Exercise aim -> Every line of the records that contains "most" should be tallied, and only the resulting number returned.

Record extracts ->
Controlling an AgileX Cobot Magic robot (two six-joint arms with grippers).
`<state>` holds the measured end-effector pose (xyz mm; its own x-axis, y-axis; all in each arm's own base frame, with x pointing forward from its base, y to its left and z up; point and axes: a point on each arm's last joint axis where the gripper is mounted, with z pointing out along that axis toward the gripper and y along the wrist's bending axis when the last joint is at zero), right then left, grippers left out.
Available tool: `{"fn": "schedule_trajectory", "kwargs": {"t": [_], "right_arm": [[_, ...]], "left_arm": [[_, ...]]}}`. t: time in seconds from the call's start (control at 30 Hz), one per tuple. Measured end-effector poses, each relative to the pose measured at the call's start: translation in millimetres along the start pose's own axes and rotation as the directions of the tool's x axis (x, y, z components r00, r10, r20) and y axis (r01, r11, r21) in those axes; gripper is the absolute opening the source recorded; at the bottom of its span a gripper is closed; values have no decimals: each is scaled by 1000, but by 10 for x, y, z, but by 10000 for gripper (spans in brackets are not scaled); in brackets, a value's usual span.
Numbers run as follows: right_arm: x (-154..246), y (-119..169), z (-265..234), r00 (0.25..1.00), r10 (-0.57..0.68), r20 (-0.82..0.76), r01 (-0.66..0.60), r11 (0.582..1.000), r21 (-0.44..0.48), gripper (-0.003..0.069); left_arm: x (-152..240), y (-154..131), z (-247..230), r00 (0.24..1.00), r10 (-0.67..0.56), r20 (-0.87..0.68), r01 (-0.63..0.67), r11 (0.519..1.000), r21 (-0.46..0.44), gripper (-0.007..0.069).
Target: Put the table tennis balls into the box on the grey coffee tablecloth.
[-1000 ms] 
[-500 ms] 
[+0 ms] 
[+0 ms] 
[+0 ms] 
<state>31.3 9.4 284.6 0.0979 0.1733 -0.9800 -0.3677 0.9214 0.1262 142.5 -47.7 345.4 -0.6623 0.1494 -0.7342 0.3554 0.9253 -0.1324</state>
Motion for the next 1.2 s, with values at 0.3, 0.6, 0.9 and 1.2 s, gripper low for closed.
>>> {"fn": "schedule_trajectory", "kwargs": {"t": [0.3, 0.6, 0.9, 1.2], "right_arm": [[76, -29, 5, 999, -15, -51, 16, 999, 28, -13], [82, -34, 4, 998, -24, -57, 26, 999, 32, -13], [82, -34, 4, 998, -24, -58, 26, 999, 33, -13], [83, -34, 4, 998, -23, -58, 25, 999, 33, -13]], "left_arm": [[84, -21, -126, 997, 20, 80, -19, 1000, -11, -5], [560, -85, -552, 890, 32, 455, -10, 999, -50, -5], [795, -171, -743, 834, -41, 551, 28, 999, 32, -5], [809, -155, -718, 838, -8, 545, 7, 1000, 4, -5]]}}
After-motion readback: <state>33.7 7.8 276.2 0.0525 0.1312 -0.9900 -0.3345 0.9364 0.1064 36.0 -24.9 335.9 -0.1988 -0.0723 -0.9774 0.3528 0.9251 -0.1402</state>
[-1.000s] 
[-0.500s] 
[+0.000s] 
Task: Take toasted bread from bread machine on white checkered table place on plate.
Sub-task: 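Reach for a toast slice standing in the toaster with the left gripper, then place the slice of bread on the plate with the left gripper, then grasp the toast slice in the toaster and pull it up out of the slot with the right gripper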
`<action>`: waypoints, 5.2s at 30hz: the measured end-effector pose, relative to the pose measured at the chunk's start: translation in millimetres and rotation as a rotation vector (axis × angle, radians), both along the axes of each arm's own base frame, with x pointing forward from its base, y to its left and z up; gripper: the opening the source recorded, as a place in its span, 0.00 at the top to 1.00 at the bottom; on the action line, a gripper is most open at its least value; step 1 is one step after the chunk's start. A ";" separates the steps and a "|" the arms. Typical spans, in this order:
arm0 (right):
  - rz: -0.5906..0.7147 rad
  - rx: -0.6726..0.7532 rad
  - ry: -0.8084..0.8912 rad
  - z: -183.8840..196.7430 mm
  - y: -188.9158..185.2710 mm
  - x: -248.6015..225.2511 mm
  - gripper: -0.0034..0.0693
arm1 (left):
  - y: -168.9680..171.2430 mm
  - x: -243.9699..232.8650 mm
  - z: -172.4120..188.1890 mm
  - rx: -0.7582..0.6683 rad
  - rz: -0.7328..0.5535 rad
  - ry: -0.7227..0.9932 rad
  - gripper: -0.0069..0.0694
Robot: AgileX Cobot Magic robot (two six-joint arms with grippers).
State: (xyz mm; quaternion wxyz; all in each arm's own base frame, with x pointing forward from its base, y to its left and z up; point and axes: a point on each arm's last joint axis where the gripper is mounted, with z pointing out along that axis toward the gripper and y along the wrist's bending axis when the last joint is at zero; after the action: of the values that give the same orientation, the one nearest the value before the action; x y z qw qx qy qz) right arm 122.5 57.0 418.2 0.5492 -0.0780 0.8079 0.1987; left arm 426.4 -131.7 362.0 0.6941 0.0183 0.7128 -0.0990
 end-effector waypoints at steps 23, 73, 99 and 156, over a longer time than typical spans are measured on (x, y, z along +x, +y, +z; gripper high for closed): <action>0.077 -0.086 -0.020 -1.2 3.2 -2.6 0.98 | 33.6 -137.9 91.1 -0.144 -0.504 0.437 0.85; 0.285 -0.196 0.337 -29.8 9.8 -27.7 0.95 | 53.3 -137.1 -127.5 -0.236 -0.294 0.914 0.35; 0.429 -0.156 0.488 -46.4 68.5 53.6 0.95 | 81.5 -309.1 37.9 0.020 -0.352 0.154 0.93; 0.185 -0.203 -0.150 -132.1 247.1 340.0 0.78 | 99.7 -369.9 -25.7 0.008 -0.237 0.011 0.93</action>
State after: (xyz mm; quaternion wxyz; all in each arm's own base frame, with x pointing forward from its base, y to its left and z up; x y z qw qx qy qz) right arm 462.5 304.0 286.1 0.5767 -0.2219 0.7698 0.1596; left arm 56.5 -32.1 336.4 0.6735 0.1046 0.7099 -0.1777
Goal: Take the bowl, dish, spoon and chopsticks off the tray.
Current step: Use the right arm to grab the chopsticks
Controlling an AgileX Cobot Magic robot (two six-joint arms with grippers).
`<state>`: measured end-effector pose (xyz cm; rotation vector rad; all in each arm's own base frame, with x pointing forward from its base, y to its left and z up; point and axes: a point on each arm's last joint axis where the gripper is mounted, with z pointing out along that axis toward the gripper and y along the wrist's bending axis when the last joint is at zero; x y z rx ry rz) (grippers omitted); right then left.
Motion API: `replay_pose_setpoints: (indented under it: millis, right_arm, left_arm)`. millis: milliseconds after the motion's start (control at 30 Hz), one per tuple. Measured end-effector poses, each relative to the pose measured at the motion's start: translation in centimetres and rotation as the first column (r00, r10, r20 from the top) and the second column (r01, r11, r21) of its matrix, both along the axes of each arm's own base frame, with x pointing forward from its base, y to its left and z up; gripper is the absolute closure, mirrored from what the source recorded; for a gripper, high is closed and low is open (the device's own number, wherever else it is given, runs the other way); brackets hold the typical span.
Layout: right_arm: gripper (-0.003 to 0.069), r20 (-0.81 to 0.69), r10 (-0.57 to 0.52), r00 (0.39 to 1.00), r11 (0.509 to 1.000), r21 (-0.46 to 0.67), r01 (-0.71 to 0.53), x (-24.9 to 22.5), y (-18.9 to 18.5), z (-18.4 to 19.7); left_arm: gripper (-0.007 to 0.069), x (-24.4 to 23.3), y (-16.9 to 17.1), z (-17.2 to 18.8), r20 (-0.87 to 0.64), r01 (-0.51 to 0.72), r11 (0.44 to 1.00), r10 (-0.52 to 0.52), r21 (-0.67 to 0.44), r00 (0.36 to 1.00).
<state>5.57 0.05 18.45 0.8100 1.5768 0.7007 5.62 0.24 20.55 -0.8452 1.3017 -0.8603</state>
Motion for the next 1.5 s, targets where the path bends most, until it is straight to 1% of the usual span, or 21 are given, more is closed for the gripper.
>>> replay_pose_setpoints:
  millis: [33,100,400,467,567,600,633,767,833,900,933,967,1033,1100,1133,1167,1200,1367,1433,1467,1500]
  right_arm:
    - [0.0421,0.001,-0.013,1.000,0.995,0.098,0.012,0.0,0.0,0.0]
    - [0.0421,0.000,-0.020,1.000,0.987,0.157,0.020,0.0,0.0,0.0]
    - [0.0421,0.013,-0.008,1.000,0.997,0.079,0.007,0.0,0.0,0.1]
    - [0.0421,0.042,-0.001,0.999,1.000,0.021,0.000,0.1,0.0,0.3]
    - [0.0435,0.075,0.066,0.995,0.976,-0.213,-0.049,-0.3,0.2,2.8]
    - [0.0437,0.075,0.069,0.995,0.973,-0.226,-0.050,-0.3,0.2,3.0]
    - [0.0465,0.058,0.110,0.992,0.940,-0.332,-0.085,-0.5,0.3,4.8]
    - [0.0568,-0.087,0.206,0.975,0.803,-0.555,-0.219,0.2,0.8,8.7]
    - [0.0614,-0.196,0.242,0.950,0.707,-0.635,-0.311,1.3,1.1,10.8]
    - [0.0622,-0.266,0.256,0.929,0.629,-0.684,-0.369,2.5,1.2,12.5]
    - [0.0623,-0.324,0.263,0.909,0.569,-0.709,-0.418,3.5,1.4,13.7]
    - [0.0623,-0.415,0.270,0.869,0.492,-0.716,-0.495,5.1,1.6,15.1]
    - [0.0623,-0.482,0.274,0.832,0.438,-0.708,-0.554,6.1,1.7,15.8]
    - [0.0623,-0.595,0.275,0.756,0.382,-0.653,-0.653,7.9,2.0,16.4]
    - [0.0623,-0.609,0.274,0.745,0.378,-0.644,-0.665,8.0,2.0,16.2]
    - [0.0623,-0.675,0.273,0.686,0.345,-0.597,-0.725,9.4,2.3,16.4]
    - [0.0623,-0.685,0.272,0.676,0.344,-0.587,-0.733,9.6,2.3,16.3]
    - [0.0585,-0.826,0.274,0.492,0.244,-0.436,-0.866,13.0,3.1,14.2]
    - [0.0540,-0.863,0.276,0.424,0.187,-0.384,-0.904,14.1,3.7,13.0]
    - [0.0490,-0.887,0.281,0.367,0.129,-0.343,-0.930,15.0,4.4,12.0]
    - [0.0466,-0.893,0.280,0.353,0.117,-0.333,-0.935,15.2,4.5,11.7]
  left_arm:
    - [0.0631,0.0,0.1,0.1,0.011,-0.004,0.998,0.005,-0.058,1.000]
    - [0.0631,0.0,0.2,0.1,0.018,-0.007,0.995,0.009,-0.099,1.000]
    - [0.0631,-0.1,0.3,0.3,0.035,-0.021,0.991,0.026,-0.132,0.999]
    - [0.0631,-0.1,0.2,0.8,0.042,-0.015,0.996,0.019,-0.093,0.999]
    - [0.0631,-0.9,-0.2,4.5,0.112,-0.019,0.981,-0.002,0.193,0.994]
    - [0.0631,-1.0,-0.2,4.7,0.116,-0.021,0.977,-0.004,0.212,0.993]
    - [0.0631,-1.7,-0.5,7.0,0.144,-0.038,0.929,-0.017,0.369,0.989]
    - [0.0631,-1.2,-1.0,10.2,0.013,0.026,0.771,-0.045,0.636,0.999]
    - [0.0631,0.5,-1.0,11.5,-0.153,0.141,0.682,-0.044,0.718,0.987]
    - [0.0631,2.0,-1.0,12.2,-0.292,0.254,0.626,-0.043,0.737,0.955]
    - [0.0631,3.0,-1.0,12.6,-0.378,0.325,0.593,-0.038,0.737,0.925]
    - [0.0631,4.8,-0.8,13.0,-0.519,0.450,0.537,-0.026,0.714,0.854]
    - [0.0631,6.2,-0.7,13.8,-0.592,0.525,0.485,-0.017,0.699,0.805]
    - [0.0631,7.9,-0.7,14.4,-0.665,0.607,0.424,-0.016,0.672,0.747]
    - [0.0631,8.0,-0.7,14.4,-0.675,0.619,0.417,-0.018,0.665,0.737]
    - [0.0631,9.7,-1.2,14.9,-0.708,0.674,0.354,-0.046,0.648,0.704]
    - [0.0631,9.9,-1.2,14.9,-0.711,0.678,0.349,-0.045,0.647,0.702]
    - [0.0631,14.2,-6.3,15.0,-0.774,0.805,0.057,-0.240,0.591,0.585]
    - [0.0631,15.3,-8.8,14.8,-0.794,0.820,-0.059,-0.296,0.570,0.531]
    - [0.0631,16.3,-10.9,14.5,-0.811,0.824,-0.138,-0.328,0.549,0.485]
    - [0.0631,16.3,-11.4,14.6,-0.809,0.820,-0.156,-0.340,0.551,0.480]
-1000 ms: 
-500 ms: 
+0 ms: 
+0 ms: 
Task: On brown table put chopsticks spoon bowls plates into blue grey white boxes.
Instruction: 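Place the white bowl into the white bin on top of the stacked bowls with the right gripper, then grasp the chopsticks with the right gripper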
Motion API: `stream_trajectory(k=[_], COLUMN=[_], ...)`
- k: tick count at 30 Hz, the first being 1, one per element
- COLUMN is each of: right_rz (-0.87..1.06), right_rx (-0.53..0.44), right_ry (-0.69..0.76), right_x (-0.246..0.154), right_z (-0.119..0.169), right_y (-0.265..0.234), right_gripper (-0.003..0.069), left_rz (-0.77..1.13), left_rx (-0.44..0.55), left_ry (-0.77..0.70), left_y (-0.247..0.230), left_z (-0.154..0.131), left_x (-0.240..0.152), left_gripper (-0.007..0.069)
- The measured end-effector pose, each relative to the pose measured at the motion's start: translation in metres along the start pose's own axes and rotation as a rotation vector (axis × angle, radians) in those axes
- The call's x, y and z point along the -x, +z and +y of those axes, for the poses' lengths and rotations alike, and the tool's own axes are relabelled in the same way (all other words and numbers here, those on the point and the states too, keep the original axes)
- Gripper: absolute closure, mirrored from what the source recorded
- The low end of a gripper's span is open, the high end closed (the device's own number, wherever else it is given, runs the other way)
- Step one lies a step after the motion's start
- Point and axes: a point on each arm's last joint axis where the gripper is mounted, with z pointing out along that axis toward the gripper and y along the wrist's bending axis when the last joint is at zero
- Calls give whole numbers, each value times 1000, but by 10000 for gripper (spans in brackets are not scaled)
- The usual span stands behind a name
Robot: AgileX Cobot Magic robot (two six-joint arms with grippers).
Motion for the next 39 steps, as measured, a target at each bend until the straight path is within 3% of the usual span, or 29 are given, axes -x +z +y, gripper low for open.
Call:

Your response -> 2